> **TASK INSTRUCTIONS**: Produce the listing below again, exactly as shown.

> **SOURCE DATA**:
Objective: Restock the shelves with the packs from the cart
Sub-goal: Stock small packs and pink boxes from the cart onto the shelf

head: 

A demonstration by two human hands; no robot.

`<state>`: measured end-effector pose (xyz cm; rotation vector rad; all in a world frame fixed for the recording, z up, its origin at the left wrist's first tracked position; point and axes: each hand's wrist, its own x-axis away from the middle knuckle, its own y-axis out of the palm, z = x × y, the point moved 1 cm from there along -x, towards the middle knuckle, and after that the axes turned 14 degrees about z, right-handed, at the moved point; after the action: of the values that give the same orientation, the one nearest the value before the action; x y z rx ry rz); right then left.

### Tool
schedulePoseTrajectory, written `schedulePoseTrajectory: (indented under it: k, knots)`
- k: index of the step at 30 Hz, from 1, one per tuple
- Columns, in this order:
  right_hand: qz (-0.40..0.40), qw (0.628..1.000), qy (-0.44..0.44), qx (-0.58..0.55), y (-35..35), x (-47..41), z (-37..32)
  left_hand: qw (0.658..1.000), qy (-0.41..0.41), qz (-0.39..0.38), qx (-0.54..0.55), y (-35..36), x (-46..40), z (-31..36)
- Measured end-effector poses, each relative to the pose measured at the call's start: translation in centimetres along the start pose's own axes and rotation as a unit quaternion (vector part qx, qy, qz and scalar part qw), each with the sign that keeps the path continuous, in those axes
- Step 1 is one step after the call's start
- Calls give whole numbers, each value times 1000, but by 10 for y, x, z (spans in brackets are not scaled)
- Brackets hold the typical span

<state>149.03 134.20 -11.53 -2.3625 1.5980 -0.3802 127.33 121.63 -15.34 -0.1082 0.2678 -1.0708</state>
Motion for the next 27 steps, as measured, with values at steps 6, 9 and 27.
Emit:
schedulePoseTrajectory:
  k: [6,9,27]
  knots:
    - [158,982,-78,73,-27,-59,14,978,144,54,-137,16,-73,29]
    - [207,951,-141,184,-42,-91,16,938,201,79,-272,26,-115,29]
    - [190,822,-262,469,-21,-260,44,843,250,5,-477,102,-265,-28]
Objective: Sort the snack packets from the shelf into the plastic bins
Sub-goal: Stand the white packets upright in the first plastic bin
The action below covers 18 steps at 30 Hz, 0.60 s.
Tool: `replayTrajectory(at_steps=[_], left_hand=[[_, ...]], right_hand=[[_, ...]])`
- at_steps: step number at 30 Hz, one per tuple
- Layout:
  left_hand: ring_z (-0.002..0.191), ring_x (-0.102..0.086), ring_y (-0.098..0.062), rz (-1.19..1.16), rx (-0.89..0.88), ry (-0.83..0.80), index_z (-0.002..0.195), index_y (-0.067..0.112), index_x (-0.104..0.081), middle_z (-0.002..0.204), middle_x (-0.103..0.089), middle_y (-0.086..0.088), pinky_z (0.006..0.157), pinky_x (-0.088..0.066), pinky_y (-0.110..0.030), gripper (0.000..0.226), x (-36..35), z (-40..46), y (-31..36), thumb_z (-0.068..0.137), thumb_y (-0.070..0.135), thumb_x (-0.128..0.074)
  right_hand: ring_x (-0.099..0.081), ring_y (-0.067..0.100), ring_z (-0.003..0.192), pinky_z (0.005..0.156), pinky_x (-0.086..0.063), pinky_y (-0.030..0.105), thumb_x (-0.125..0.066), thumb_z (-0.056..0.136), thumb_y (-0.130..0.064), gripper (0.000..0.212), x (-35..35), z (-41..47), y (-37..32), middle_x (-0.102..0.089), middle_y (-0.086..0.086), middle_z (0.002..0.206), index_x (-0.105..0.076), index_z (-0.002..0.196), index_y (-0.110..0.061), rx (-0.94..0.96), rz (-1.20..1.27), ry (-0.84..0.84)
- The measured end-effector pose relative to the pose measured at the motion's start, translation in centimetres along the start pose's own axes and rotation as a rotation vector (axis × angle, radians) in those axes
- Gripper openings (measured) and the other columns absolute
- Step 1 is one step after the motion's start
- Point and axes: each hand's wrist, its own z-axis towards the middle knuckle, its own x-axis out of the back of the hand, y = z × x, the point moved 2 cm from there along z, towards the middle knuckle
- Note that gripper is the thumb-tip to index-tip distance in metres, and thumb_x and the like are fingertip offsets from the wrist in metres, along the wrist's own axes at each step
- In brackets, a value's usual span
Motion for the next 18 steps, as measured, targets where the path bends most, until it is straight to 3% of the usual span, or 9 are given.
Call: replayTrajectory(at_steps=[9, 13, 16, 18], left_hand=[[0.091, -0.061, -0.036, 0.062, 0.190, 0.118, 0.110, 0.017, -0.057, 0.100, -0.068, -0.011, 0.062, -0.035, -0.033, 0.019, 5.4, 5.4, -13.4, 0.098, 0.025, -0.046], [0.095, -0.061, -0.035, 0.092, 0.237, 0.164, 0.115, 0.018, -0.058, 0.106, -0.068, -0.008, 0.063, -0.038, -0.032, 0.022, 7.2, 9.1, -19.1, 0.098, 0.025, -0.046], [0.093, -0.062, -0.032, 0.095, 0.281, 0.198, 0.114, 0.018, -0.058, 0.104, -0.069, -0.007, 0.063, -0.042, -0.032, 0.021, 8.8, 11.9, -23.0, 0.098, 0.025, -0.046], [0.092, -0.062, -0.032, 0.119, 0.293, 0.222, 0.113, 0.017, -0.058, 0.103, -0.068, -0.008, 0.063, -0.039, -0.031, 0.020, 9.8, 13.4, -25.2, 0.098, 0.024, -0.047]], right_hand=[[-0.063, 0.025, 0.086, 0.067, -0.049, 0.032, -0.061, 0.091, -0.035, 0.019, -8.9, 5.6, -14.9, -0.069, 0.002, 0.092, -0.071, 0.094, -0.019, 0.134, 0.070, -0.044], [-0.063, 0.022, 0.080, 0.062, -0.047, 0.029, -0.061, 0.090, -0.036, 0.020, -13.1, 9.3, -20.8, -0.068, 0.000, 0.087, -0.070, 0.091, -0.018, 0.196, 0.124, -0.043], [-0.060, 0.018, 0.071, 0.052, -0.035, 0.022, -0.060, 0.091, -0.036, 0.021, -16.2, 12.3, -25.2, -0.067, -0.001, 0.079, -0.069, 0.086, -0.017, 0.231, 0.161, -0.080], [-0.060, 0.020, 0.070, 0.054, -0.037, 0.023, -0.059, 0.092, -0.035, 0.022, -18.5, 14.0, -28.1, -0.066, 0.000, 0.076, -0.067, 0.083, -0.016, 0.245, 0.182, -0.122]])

> **RESPONSE AREA**:
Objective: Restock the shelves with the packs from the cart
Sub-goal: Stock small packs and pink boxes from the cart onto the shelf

head: 

A demonstration by two human hands; no robot.

`<state>`: measured end-effector pose (xyz cm; rotation vector rad; all in a world frame fixed for the recording, z up, its origin at the left wrist's first tracked position; point and axes: each hand's wrist, its own x-axis away from the middle knuckle, its own y-axis out of the palm, z = x × y, the point moved 1 cm from there along -x, towards the middle knuckle, and after that the axes turned 14 degrees about z, right-handed, at the moved point; after the action: of the values that give the same orientation, the one nearest the value before the action; x y z rx ry rz); right then left.

### Tool
schedulePoseTrajectory, written `schedulePoseTrajectory: (indented under it: k, knots)`
- k: index of the step at 30 Hz, from 1, one per tuple
- Columns, in this order:
  right_hand: qz (-0.40..0.40), qw (0.628..1.000), qy (-0.44..0.44), qx (-0.58..0.55), y (-35..35), x (-47..41), z (-37..32)
  left_hand: qw (0.658..1.000), qy (-0.41..0.41), qz (-0.39..0.38), qx (-0.54..0.55), y (-35..36), x (-46..40), z (-31..36)
- Measured end-effector poses, each relative to the pose measured at the call's start: translation in centimetres along the start pose's own axes and rotation as a unit quaternion (vector part qx, qy, qz and scalar part qw), each with the sign that keeps the path continuous, in those axes
- Step 1 is one step after the call's start
- Calls give whole numbers, each value times 1000, but by 10 for y, x, z (spans in brackets are not scaled)
- Brackets hold the typical span

<state>149.03 134.20 -11.53 -2.3625 1.5980 -0.3802 127.33 121.63 -15.34 -0.1082 0.2678 -1.0708</state>
Motion for the next 27 steps, as measured, with values at steps 6, 9 and 27.
Emit:
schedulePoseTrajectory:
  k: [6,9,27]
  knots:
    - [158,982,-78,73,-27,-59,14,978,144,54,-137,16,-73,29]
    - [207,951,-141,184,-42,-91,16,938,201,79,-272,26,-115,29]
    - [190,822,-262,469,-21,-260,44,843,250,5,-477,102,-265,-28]
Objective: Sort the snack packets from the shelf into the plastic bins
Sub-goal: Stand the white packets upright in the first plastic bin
The action below covers 18 steps at 30 Hz, 0.60 s.
Tool: `replayTrajectory(at_steps=[_], left_hand=[[_, ...]], right_hand=[[_, ...]])`
- at_steps: step number at 30 Hz, one per tuple
- Layout:
  left_hand: ring_z (-0.002..0.191), ring_x (-0.102..0.086), ring_y (-0.098..0.062), rz (-1.19..1.16), rx (-0.89..0.88), ry (-0.83..0.80), index_z (-0.002..0.195), index_y (-0.067..0.112), index_x (-0.104..0.081), middle_z (-0.002..0.204), middle_x (-0.103..0.089), middle_y (-0.086..0.088), pinky_z (0.006..0.157), pinky_x (-0.088..0.066), pinky_y (-0.110..0.030), gripper (0.000..0.226), x (-36..35), z (-40..46), y (-31..36), thumb_z (-0.068..0.137), thumb_y (-0.070..0.135), thumb_x (-0.128..0.074)
  right_hand: ring_x (-0.099..0.081), ring_y (-0.067..0.100), ring_z (-0.003..0.192), pinky_z (0.005..0.156), pinky_x (-0.086..0.063), pinky_y (-0.030..0.105), thumb_x (-0.125..0.066), thumb_z (-0.056..0.136), thumb_y (-0.130..0.064), gripper (0.000..0.212), x (-35..35), z (-41..47), y (-37..32), middle_x (-0.102..0.089), middle_y (-0.086..0.086), middle_z (0.002..0.206), index_x (-0.105..0.076), index_z (-0.002..0.196), index_y (-0.110..0.061), rx (-0.94..0.96), rz (-1.20..1.27), ry (-0.84..0.84)
- The measured end-effector pose relative to the pose measured at the motion's start, translation in centimetres along the start pose's own axes and rotation as a rotation vector (axis × angle, radians) in those axes
- Gripper openings (measured) and the other columns absolute
- Step 1 is one step after the motion's start
- Point and axes: each hand's wrist, its own z-axis towards the middle knuckle, its own x-axis out of the back of the hand, y = z × x, the point moved 2 cm from there along z, towards the middle knuckle
- Note that gripper is the thumb-tip to index-tip distance in metres, and thumb_x and the like are fingertip offsets from the wrist in metres, along the wrist's own axes at each step
- In brackets, a value's usual span
Motion for the next 18 steps, as measured, targets where the path bends most, until it is straight to 3% of the usual span, or 9 are given.
Call: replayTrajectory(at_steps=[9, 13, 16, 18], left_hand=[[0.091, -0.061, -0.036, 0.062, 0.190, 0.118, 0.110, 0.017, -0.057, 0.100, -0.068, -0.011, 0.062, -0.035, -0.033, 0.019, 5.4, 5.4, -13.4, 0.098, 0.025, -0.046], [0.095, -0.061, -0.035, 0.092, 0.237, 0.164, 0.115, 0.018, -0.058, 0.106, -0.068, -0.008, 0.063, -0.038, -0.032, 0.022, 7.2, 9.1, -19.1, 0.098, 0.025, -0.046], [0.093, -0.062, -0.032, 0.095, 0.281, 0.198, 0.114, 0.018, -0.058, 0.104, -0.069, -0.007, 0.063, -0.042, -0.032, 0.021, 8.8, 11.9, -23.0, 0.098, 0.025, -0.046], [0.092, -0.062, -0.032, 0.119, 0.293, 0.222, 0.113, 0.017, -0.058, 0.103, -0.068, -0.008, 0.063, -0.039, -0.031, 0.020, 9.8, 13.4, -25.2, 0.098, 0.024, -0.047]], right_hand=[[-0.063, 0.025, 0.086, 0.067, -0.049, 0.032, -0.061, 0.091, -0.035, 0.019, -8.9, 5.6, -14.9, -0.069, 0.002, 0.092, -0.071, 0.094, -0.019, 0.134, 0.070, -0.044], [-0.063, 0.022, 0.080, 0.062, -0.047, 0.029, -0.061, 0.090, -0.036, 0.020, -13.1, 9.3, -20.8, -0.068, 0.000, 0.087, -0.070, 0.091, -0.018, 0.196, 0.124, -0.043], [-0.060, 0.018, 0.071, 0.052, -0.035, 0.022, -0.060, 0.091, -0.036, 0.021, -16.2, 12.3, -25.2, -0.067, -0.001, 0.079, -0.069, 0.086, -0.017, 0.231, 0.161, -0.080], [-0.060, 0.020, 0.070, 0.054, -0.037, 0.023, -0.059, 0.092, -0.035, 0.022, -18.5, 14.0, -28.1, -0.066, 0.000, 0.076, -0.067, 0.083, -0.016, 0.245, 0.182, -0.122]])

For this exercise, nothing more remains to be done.